▶ _Exercise details_
For the string "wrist", search the entries below and copy every line where it appears.

▶ _Records for this task_

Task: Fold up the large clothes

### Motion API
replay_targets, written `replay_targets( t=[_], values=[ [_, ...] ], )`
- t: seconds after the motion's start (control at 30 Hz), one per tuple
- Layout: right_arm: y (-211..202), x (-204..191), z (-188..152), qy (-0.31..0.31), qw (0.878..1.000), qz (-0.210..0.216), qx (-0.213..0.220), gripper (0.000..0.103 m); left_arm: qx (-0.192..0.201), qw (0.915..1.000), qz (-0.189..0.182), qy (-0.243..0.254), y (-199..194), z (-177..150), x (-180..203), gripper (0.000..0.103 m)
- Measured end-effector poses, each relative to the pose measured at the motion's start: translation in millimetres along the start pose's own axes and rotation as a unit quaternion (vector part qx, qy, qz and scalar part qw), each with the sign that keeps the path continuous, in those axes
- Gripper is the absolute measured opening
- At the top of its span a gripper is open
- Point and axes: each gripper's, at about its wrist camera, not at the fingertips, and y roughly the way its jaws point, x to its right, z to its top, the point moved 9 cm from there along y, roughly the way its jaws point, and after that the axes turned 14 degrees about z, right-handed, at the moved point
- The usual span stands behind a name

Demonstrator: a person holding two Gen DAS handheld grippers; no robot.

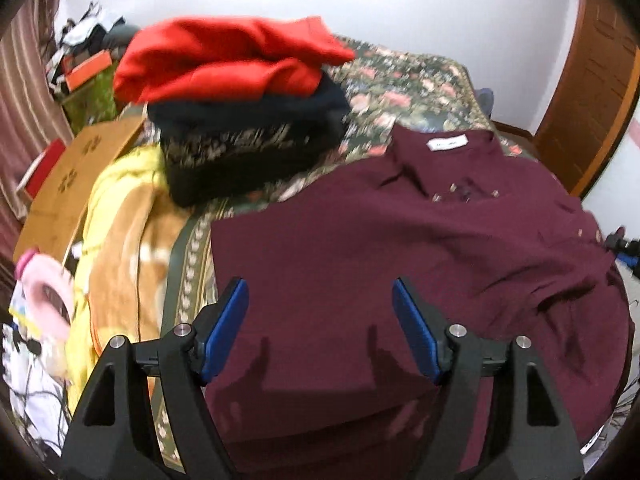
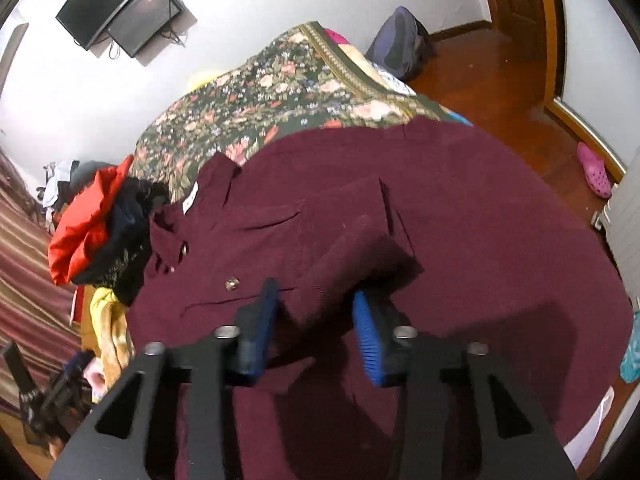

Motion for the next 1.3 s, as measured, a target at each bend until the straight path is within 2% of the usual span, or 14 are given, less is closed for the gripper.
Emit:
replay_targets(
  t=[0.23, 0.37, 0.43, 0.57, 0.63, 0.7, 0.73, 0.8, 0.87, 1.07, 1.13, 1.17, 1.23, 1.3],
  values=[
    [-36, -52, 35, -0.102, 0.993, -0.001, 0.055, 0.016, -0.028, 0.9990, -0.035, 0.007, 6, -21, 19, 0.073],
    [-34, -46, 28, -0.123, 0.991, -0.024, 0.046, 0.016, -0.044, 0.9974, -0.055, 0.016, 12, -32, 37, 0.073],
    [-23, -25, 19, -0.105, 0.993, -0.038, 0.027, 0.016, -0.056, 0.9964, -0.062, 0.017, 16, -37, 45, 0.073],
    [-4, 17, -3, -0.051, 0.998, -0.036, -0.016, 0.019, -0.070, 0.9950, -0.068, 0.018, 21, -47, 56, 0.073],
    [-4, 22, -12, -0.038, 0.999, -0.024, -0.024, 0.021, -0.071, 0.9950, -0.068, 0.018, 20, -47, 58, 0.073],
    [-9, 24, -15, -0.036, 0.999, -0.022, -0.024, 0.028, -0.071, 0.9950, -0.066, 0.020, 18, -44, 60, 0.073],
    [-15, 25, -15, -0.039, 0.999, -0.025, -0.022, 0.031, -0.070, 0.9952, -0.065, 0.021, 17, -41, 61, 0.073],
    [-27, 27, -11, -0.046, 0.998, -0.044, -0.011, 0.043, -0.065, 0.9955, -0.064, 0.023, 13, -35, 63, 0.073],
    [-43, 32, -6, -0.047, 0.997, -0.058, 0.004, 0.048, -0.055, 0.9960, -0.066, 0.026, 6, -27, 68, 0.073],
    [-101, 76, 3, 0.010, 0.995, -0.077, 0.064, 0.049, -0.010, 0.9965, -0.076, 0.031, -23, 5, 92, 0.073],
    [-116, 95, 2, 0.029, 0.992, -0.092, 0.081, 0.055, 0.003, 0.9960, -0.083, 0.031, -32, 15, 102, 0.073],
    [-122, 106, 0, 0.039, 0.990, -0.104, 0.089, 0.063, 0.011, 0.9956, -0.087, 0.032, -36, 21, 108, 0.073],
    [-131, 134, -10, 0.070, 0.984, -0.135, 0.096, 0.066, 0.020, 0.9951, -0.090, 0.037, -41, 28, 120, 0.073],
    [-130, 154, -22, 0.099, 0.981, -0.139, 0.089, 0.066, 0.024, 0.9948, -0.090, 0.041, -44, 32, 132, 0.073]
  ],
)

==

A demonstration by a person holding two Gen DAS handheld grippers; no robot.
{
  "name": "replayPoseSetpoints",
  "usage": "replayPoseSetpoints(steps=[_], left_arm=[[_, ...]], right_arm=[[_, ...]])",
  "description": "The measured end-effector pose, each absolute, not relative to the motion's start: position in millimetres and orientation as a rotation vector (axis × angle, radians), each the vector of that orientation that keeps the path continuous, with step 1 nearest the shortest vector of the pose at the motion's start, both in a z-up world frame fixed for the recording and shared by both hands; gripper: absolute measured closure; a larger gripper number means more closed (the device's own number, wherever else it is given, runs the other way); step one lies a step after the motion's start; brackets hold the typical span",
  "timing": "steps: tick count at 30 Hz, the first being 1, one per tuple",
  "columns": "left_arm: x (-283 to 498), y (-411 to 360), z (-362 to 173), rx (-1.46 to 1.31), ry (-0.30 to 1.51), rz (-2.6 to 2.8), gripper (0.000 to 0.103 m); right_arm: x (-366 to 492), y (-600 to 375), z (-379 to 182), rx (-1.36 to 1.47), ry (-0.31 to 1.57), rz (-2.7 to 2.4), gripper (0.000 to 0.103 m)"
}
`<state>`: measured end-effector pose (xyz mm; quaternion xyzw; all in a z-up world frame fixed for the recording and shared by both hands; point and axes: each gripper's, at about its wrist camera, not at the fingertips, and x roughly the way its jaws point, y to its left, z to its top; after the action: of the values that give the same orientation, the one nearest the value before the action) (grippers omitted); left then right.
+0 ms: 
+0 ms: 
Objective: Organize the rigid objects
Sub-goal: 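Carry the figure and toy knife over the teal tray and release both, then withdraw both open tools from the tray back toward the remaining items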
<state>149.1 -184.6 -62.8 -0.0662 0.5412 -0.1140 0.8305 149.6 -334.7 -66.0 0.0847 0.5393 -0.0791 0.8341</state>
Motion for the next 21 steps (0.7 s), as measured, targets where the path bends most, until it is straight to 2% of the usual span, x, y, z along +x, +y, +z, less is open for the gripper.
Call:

▶ _Written solution_
- Point and axes: each gripper's, at about its wrist camera, not at the fingertips, and y roughly the way its jaws point, x to its right, z to its top, the point moved 9 cm from there along y, roughly the way its jaws point, and after that the axes turned 14 degrees about z, right-handed, at the moved point
`<state>`: measured end-effector pose (xyz mm; quaternion xyzw; all in a z-up world frame fixed for the recording and shared by both hands; point and axes: each gripper's, at about its wrist camera, not at the fingertips, and x roughly the way its jaws point, y to its left, z to its top; after the action: of the values that give the same orientation, the one nearest the value before the action) (grippers omitted); left then right.

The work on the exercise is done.